VISUAL ARTS PROGRAM . . . The work of Steve Pauley is now on view in the gallery in Saint Joseph’s Hall. Steve currently lives and works in Brooklyn. He earned his MFA from the Maryland Institute College of Art in Baltimore, Maryland. He received his BA degree from West Virginia State University and an MA degree from Marshall University. Steve’s work bridges sculpture with photography, printmaking, painting, installation and performance—with innovative skills evolving organically from his work as a headstone carver and a photography teacher. He explores engraving anamorphic images into polished granite, which he then projects onto a wall by reflecting light off the stone’s surface. Most recently, in a continued studio exploration of the proverbial rabbit hole, Steve is shredding and pulping scraps of unwanted paper and creating casts of his relief sculptures. The patterns are of graffiti he transcribes from the streets of Brooklyn into stone slabs.

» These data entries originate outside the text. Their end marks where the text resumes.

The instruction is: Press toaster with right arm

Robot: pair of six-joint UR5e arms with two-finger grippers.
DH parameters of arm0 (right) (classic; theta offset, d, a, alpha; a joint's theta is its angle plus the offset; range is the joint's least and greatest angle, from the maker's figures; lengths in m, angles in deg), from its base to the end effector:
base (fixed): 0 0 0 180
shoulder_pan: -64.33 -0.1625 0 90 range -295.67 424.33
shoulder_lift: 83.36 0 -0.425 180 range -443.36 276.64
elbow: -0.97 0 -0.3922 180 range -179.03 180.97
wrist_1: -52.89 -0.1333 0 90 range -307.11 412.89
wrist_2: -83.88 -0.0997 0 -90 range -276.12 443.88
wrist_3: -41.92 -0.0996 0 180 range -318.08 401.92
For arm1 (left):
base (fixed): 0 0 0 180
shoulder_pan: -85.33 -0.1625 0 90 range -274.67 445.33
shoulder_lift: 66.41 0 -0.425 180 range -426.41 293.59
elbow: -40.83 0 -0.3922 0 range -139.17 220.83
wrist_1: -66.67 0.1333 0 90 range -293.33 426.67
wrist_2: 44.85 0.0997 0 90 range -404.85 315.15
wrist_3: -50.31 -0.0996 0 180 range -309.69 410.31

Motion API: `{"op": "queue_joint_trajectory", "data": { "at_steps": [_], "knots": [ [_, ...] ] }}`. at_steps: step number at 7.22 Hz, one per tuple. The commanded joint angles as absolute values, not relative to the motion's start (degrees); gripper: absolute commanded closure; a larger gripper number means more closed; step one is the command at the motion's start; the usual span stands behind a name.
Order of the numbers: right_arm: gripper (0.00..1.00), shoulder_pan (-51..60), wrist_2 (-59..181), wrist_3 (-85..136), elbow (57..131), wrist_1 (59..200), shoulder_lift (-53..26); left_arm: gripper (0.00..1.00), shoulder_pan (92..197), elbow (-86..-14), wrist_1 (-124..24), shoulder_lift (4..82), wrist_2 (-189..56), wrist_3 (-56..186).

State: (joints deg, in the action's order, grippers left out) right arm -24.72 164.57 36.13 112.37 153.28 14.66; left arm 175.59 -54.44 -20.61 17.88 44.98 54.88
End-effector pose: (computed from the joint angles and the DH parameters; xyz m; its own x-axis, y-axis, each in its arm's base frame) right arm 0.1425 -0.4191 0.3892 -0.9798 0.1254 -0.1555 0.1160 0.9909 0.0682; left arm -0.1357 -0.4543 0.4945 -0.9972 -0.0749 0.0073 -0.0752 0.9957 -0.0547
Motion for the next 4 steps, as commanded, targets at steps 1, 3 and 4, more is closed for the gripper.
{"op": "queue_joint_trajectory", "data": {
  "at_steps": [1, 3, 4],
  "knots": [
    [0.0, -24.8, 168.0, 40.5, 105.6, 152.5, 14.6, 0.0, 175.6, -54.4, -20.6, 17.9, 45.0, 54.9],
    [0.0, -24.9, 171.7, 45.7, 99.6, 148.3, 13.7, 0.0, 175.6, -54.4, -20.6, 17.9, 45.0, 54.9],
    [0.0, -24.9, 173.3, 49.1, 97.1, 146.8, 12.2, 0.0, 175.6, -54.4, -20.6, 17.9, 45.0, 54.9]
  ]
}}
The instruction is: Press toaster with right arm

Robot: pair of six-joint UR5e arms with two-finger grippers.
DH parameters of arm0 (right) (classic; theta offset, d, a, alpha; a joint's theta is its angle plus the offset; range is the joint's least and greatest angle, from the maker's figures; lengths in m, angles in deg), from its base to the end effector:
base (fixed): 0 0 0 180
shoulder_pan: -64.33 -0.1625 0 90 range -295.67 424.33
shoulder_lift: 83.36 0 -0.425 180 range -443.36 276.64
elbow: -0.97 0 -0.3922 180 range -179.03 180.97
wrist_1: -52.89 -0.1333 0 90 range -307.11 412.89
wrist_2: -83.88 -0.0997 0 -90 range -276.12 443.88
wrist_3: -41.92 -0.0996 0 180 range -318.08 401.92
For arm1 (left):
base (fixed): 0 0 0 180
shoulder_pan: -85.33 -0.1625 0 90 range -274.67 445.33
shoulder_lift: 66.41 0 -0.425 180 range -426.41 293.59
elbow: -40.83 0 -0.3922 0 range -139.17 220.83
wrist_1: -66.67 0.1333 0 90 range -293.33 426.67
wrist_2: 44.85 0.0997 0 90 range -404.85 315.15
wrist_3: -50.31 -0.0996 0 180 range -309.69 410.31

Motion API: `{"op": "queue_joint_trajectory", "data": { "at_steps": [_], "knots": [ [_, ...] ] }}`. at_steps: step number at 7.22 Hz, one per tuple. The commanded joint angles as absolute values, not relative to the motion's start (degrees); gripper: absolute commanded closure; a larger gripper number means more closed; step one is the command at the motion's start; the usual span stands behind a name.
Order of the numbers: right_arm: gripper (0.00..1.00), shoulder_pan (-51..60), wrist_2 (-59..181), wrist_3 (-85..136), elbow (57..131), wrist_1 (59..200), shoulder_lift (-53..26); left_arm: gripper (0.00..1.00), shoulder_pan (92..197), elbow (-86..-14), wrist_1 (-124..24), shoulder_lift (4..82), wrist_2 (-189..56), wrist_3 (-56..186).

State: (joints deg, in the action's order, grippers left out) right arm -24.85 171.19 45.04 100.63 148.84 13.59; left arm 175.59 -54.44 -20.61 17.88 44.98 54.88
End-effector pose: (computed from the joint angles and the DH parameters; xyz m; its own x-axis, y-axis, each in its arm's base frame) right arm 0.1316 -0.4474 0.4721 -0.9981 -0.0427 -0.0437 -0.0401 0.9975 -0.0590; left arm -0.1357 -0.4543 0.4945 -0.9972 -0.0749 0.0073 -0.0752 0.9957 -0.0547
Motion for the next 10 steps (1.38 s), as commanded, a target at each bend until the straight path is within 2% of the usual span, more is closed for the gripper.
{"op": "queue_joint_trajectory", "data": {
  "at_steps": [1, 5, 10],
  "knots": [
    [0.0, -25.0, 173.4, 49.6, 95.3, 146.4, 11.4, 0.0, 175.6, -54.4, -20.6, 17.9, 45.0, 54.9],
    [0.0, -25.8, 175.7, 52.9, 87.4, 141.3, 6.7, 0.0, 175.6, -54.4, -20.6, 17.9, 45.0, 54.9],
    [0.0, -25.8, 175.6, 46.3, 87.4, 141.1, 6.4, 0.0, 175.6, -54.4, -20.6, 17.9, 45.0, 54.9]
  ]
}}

PLEASE MARK YOUR CALENDAR . . . Monday, April 28, Saint Mark the Evangelist (transferred) . . . Saturday, May 17, Consecration of Suffragan Bishop-Elect Allen Shin . . . Sunday, May 18, AIDS Walk 2014 . . . Thursday, May 29, Ascension Day, Solemn Mass 6:00 PM, Bishop Allen Shin, celebrant and preacher . . . Saturday, May 31: The Visitation of the Blessed Virgin Mary, Said Mass 12:10 PM . . . Sunday, June 8, The Day of Pentecost . . . Sunday, June 15, Trinity Sunday . . . Sunday, June 22, Corpus Christi.